### To do
Could you print each line of the material below exactly?

### Dataset excerpt

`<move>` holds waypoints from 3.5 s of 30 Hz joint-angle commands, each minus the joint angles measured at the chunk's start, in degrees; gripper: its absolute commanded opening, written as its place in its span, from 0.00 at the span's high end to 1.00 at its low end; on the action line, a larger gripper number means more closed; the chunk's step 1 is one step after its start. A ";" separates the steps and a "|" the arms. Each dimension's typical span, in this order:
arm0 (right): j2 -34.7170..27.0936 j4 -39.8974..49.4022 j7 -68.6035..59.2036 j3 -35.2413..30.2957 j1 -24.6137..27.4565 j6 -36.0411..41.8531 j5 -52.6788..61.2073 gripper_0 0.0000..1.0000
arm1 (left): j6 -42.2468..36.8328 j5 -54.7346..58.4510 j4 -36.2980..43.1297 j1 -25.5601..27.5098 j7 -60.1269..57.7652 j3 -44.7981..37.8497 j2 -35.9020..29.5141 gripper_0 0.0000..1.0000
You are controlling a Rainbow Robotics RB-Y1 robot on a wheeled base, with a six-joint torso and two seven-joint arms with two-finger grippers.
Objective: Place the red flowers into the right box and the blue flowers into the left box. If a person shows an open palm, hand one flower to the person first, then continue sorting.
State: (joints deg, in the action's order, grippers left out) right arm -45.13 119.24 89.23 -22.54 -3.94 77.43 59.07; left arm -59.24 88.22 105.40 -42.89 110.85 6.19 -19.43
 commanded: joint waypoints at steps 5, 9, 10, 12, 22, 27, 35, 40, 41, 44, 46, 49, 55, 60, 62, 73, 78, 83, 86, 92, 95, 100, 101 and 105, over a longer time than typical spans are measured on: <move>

### Task output
`<move>` holds waypoints from 3.5 s of 30 Hz joint-angle commands, each minus the joint angles measured at the chunk's start, in degrees; gripper: its absolute commanded opening, written as its place in its span, from 0.00 at the span's high end to 1.00 at its low end; on the action line, a larger gripper number means more closed; the chunk's step 1 is one step after its start. A ";" separates the steps and a "|" the arms. Each dimension's typical span, in this order:
arm0 (right): j2 -34.7170..27.0936 j4 -39.8974..49.4022 j7 -68.6035..59.2036 j3 -35.2413..30.2957 j1 -24.6137..27.4565 j6 -36.0411..41.8531 j5 -52.6788..61.2073 gripper_0 0.0000..1.0000
arm1 (left): j6 -42.2468..36.8328 j5 -54.7346..58.4510 j4 -36.2980..43.1297 j1 -25.5601..27.5098 j7 -60.1269..57.7652 j3 -44.7981..37.8497 j2 -35.9020..29.5141 gripper_0 0.0000..1.0000
You are controlling a Rainbow Robotics RB-Y1 robot on a wheeled base, with a six-joint torso and two seven-joint arms with two-finger grippers.
Objective: Place the red flowers into the right box and the blue flowers into the left box. If a person shows an open palm, hand one flower to the person first, then continue sorting.
State: (joints deg, in the action's order, grippers left out) right arm -45.13 119.24 89.23 -22.54 -3.94 77.43 59.07; left arm -59.24 88.22 105.40 -42.89 110.85 6.19 -19.43
 commanded: joint waypoints at steps 5, 9, 10, 12, 22, 27, 35, 40, 41, 44, 46, 49, 55, 60, 62, 73, 78, 83, 86, 92, 95, 100, 101 and 105, over a longer time than typical spans are measured on: <move>

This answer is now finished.